Les «ennuis judiciaires» de trois directeurs de publication à la Une de la presse

Les quotidiens parus mercredi accordent un traitement de faveur à la garde-à-vue de Mohamed Guèye, directeur de publication du journal Le Quotidien pour violation du secret d’instruction dans l’affaire de l’artiste Thione Seck, à l’arrestation puis la libération d’Alioune Badara Fall, directeur de publication de L’Observateur qui a récemment publié des informations exclusives sur la mission controversée de soldats sénégalais en Arabie Saoudite, ainsi qu’à l’audition de Mamadou Wane, directeur de publication du journal EnQuête, après la publication par son site internet (lignedircete.sn) d’un article traitant du plan de mutation dans l’armée sénégalaise.
«Sale temps pour la presse», écrit L’As dans sa manchette, soulignant que Mohamed Guèye qui n’a pas eu la chance de ses confrères, est gardé-à-vue à la Section de recherches (SR) de la Gendarmerie de Colobane, où est convoqué ce matin Alioune Badara Fall.

Traitant de ce sujet, Le Quotidien parle d’un «bouclage à la section de recherches».

«Opération d’intimidation», titre EnQuête, rappelant que ce sont trois directeurs de publication qui sont cuisinés par les hommes en bleu.

«Presse en otage», lit-on à la Une de L’Observateur qui déplore ces «auditions tous azimuts à la Gendarmerie», qualifiées par Le Populaire de «sale temps pour les Dirpub».

«Interpellations des Dirpub du Quotidien et de L’Obs : Le monstre se réveille», écrit Walfadjri.

Dans ce journal, «un rescapé raconte l’horreur» la prise d’otage d’exploitants forestiers, la semaine dernière à Sédhiou (Sud). «Pendant trois, on n’a ni mangé ni bu.

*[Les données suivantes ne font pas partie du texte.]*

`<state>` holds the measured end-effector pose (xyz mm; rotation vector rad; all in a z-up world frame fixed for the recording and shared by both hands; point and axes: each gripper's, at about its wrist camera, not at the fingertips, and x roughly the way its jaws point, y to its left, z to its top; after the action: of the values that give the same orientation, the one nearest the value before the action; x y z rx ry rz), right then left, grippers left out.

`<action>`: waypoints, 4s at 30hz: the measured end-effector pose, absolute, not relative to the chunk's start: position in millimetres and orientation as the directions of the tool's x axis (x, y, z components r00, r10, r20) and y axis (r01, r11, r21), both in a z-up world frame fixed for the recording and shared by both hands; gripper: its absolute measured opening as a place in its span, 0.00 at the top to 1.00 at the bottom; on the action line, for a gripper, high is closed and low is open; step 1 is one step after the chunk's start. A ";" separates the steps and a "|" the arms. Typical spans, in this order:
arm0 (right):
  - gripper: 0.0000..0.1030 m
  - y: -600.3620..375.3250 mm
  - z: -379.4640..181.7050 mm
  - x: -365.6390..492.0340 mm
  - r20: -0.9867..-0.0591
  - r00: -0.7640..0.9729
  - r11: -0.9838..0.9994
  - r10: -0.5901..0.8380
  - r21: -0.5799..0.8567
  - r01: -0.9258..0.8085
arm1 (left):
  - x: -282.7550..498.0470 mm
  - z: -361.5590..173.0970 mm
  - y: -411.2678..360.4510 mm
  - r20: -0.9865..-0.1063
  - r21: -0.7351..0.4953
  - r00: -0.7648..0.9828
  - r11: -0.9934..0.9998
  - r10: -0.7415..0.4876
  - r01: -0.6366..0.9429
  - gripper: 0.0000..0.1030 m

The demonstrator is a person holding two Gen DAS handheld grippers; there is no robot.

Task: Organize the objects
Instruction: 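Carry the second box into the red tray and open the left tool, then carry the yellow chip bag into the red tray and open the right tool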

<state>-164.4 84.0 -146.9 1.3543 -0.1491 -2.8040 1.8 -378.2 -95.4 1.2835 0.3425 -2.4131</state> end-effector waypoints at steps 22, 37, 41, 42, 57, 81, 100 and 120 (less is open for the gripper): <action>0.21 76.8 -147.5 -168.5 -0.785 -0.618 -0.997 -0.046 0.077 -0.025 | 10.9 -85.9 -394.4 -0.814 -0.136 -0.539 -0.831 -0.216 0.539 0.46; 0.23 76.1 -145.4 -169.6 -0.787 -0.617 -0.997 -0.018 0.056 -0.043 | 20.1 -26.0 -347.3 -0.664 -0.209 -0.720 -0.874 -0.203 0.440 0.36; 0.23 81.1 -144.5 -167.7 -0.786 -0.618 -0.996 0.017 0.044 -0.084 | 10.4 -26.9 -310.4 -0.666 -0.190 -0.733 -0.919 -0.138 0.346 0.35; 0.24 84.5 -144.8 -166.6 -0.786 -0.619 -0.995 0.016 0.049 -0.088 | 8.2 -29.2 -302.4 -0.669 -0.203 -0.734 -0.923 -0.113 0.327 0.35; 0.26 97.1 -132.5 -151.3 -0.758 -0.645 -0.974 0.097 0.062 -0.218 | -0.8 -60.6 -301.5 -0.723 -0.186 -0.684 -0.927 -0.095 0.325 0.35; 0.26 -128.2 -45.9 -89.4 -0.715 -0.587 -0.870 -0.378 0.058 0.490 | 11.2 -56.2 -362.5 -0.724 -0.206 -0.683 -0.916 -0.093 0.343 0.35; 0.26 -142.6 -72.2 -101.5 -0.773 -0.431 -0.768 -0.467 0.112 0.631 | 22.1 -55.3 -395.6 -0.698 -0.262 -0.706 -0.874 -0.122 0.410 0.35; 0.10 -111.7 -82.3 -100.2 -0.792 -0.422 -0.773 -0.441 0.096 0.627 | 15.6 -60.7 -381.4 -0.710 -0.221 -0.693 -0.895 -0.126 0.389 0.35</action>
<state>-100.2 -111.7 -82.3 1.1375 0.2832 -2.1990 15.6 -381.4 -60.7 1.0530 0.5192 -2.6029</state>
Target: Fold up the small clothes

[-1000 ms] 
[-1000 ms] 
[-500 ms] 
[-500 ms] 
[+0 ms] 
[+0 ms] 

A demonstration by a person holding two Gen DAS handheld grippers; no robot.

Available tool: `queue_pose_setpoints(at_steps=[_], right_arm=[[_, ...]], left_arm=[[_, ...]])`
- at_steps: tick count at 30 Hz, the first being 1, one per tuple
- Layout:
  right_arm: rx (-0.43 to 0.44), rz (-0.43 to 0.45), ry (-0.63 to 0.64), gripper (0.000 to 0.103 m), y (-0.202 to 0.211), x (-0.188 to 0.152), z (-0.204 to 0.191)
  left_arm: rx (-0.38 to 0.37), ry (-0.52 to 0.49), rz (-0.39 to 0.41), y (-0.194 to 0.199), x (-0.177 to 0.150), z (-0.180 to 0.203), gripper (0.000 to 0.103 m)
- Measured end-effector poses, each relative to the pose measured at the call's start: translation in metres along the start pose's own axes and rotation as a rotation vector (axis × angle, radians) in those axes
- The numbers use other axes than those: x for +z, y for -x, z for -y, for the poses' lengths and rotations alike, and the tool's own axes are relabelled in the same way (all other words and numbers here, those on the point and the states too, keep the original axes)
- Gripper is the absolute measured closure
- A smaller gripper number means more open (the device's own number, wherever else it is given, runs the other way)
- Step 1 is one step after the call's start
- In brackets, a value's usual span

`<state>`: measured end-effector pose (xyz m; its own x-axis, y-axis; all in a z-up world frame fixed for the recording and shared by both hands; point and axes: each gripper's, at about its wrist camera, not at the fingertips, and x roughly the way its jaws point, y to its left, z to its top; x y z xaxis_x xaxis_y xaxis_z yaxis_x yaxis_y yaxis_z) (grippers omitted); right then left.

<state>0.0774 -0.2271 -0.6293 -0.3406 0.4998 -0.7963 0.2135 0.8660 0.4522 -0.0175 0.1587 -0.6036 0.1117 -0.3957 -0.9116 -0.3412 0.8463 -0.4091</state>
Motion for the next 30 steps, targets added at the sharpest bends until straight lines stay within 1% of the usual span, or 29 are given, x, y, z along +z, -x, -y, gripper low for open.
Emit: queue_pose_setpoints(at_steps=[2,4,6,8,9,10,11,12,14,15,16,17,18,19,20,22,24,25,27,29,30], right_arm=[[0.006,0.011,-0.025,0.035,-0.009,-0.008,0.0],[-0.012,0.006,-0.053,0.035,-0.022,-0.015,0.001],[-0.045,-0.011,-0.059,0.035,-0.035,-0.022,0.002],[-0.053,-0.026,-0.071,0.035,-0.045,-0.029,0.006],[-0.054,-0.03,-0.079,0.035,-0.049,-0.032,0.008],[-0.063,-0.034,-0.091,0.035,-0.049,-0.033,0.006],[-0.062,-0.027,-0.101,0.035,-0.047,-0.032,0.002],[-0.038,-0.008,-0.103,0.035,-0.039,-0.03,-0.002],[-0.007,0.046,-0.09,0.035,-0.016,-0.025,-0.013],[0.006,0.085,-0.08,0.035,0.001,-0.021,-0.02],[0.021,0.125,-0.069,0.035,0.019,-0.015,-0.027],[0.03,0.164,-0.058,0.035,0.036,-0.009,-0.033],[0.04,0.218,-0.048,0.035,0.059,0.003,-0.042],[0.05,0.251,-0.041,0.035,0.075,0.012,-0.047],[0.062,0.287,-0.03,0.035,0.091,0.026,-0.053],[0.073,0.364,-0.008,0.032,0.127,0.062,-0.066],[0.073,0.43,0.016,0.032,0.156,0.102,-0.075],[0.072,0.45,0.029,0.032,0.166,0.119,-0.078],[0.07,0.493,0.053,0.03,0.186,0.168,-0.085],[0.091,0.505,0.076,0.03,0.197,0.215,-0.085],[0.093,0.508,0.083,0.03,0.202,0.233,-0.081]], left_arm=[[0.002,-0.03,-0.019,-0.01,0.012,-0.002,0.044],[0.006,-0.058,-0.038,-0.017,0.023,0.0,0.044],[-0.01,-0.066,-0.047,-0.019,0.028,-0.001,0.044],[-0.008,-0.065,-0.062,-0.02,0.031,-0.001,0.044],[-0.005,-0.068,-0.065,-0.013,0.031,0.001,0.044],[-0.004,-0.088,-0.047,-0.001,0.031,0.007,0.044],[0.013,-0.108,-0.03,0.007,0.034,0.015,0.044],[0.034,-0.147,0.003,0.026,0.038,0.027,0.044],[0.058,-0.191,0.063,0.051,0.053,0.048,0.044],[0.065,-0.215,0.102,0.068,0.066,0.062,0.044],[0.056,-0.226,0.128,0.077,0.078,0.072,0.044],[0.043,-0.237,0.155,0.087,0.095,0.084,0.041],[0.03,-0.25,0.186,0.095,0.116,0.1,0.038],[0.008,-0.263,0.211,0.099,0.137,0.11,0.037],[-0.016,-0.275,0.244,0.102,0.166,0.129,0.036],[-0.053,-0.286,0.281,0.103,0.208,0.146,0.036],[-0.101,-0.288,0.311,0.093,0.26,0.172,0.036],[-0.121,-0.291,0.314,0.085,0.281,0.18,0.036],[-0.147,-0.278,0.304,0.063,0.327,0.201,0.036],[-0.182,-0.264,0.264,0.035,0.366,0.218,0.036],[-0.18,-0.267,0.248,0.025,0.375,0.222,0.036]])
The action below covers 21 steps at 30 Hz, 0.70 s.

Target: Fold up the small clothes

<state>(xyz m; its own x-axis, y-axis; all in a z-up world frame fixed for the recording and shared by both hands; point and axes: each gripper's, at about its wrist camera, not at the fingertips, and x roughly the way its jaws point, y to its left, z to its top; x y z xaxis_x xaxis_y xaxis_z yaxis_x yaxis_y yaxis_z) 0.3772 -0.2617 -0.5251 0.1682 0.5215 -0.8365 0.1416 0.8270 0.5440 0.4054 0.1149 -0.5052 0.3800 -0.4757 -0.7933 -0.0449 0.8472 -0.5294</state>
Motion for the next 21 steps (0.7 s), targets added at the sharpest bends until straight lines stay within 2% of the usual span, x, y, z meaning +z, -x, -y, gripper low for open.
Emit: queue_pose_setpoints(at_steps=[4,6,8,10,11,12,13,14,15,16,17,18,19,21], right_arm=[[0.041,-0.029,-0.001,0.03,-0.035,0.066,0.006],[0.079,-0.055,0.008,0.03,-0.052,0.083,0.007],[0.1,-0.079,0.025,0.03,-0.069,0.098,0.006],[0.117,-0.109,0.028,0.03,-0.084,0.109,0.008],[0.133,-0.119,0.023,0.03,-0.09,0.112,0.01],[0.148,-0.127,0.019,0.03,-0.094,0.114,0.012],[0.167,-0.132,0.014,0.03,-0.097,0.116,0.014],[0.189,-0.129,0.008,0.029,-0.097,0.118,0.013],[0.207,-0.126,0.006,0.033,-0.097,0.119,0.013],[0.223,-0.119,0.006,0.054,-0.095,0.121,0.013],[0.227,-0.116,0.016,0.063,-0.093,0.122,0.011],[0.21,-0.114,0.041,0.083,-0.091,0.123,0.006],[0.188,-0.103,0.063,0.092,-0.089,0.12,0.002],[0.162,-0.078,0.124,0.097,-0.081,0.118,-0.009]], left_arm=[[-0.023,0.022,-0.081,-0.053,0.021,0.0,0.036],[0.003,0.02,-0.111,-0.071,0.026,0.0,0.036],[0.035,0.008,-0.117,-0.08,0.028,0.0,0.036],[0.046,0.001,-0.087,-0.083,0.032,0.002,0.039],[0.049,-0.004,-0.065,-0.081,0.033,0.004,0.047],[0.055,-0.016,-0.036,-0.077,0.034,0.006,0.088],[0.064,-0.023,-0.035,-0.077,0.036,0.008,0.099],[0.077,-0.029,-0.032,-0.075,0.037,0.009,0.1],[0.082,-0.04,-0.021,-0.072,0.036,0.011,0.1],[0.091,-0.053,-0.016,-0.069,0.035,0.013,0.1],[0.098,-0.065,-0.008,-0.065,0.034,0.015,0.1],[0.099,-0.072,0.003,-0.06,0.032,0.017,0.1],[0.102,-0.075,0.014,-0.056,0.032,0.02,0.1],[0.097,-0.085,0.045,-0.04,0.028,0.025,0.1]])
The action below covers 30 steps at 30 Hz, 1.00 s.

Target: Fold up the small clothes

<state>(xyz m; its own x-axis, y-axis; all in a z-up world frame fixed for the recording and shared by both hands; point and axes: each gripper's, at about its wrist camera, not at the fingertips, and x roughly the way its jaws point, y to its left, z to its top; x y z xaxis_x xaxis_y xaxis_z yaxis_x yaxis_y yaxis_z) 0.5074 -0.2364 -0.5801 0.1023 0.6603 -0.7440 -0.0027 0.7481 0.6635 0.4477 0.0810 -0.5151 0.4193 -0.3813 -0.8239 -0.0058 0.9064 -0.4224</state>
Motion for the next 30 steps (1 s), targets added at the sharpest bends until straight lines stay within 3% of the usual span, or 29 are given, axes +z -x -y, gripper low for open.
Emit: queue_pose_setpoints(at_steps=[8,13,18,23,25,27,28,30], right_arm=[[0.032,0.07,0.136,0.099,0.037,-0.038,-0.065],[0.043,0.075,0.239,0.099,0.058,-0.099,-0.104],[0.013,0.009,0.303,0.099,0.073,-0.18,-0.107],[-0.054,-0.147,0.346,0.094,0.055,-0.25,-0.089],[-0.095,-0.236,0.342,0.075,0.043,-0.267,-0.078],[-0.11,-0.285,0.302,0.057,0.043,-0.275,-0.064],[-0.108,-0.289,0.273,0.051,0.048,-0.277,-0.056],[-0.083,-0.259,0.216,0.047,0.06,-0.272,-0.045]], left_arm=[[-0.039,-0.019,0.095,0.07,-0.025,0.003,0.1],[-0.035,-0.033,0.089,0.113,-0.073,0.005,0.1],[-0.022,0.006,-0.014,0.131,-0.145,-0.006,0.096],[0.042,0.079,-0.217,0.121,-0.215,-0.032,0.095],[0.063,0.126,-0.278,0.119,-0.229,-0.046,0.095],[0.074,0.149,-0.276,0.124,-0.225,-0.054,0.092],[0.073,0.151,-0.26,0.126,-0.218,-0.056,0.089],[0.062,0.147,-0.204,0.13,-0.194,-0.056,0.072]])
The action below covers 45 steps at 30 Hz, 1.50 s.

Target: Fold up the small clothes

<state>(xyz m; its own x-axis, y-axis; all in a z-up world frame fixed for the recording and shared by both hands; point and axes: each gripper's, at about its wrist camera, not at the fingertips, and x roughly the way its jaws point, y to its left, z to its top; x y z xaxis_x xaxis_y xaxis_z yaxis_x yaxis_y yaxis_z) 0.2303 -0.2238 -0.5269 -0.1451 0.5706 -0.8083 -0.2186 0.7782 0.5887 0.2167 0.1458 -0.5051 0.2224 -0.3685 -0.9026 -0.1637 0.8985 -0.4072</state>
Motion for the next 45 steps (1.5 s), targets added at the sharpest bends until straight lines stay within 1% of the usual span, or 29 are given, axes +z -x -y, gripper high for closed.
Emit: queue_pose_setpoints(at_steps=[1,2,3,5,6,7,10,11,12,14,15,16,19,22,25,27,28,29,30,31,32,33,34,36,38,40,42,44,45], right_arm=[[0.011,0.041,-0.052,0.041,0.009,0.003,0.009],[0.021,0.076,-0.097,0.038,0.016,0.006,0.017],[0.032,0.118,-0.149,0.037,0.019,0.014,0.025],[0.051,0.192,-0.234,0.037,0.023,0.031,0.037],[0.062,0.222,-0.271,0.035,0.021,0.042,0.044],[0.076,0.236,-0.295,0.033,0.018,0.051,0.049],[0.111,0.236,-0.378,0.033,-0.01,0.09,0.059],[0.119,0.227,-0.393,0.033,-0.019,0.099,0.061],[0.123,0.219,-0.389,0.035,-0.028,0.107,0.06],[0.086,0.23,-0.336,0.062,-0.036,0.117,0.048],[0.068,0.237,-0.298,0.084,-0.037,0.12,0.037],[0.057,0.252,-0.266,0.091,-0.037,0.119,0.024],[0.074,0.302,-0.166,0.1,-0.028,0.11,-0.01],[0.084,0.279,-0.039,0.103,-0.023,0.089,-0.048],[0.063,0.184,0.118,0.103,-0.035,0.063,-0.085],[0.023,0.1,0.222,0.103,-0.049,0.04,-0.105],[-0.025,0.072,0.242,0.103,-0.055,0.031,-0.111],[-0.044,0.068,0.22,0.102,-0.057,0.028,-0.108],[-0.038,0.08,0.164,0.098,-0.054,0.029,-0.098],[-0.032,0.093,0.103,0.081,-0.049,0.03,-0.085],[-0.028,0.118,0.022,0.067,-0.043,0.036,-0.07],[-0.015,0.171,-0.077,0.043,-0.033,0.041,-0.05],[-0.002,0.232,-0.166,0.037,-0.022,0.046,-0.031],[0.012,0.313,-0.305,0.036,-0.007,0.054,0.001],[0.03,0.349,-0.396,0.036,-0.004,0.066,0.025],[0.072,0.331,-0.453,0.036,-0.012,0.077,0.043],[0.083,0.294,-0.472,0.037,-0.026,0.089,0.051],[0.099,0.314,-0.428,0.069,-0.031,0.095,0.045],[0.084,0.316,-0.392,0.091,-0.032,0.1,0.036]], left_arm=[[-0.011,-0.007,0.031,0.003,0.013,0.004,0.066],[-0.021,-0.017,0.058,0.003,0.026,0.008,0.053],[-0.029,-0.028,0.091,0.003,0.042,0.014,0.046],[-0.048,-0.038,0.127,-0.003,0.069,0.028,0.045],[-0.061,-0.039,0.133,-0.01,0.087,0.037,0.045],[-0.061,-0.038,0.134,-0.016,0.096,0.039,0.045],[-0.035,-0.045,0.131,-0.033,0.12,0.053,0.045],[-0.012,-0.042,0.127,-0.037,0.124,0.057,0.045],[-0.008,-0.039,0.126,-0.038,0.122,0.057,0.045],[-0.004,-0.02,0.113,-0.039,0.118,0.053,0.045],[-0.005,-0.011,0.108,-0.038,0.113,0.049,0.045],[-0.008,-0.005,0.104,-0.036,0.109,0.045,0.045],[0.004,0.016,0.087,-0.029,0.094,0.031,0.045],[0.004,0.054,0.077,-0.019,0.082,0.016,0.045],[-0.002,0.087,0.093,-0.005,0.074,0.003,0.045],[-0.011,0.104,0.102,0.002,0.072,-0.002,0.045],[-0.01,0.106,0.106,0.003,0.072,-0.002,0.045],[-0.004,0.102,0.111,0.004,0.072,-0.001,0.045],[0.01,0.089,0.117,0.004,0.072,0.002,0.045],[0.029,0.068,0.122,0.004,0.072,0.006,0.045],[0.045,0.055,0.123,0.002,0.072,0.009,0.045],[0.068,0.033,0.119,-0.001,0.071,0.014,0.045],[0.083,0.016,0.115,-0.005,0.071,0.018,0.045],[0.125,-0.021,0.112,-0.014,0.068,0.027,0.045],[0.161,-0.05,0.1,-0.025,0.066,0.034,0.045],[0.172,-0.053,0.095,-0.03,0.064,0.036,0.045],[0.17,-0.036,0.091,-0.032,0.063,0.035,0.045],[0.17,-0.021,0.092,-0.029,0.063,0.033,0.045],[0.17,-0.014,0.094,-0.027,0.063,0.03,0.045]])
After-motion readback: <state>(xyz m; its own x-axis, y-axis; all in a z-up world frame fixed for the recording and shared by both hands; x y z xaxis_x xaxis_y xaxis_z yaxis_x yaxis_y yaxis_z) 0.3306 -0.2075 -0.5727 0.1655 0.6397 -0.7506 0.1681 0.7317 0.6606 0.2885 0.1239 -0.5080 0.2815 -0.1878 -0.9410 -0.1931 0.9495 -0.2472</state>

On dormait à même le sol, sous la pluie», confie ce rescapé.

Sur la libération des otages de Sédhiou, Le Soleil informe à sa Une que «l’Etat dément avoir payé une rançon» estimée par certains à 1 million FCFA, et que «les trafiquants de tous ordres seront traqués».

Au même moment, Libération traite de l’ «enlèvement» de quatre enfants à Guédiawaye et parle de «la légende de Touba Bagdad».

«Le +ravisseur+, Mor Talla Niang, a recueilli et nourri les enfants qui s’étaient perdus. C’est grâce à ses avis payés et diffusés sur la radio Rail-Bi Fm que les enfants ont été retrouvés», explique Libération.

«Affaire des quatre enfants de Guédiawaye : L’histoire d’un vrai faux enlèvement», titre La Tribune, dans lequel journal, les enfants soutiennent : «Nous n’avons jamais été ligotés ni maltraités».

L’As consacre sa Une à un autre fait divers relatif au meurtre de l’étudiant Bassirou Faye, en août 2014, dans le campus universitaire de Dakar et informe que «les policiers obtiennent un non-lieu».

Le contrôle des appels téléphoniques intéresse Le Témoin qui note que «la Sonatel dit oui à l’ARTP». «La Sonatel a accepté l’application du Décret présidentiel visant à instaurer un contrôle sur les appels téléphoniques, mettant fin ainsi à ce qui a été présenté comme un bras de fer avec l’Agence de régulation des télécommunications et des postes (Artp)», expliquent nos confrères.

Un autre bras de fer relayé par Le Populaire oppose la société de transports publique (Dakar Dem Dikk) aux usagers qui refusent toute augmentation de 50 F CFA sur le ticket. Selon le journal, «usagers et consuméristes se braquent contre DDD».

A quelques jours de la fête de la Korité, le même journal plonge dans les ménages et met en exergue ce cri de cœur des femmes qui estiment que «l’argent ne circule pas».